BWC 2009 keynote speaker's latest in Vanity Fair

Our keynote speaker for 2009, Mark Bowden, also contributes to Vanity Fair. Here's an excerpt from his latest, an examination of the New York Times, its ownership, and what forces of economy and character have combined to endanger one of the country's great newspapers.

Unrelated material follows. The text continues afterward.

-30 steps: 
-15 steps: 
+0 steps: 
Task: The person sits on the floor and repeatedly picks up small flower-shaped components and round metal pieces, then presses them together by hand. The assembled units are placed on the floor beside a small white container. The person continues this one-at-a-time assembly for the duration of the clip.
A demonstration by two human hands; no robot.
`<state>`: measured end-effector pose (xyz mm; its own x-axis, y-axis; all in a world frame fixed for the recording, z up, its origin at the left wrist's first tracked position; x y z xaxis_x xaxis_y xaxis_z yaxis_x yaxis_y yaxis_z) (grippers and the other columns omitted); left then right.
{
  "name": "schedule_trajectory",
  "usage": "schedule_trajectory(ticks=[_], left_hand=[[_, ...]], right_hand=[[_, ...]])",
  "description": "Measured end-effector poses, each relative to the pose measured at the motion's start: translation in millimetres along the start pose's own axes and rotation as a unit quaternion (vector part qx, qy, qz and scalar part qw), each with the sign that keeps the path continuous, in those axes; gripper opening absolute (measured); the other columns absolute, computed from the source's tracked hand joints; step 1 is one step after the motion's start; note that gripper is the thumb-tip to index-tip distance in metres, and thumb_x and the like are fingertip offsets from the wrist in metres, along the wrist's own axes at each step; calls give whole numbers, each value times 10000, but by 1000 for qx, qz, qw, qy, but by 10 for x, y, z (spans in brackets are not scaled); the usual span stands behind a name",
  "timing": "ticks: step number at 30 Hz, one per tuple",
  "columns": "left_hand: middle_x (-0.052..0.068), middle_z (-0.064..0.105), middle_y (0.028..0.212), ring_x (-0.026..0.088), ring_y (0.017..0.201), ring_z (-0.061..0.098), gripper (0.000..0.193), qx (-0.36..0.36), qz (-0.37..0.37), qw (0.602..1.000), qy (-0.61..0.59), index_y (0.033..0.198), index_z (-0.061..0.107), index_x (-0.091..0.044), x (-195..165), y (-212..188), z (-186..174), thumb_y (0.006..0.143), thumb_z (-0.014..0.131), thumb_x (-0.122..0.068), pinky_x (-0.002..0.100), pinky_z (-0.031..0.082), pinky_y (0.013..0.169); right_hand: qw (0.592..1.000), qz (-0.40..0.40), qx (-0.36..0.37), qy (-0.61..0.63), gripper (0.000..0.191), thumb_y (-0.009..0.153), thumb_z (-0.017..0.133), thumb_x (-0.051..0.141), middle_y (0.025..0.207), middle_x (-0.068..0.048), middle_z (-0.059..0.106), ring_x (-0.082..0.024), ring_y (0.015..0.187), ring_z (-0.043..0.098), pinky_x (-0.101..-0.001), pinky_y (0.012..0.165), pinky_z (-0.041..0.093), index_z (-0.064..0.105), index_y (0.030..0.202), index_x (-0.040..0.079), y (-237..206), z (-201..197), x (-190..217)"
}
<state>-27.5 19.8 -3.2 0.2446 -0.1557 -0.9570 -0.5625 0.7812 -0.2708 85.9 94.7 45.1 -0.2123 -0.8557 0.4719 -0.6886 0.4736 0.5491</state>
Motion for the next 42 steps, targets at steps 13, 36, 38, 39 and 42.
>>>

America is not kind to the heir. He is a stereotypical figure in our literature, and not an appealing one at that. He tends to be depicted as weak, pampered, flawed, a diluted strain of the hardy founding stock. America celebrates the self-made. Unless an heir veers sharply from his father’s path, he is not taken seriously. Even in middle age he seems costumed, a pretender draped in oversize clothes, a boy who has raided his father’s closet. The depiction may be unfair, but it is what it is.

Friday, June 5, 2009

Award-winning poet to appear at BWC 2009


Jane Satterfield, a poet and nonfiction writer, will lead the BWC 2009 craft session on poetry. Satterfield is the author of two books of poetry and has just published a memoir called Daughters of Empire: A Memoir of Year in Britain and Beyond. She is also the literary editor for the Journal of the Association for Research on Mothering. Her work has won awards from the National Endowment for the Arts, Towson University, and the Maryland State Arts Council, among others.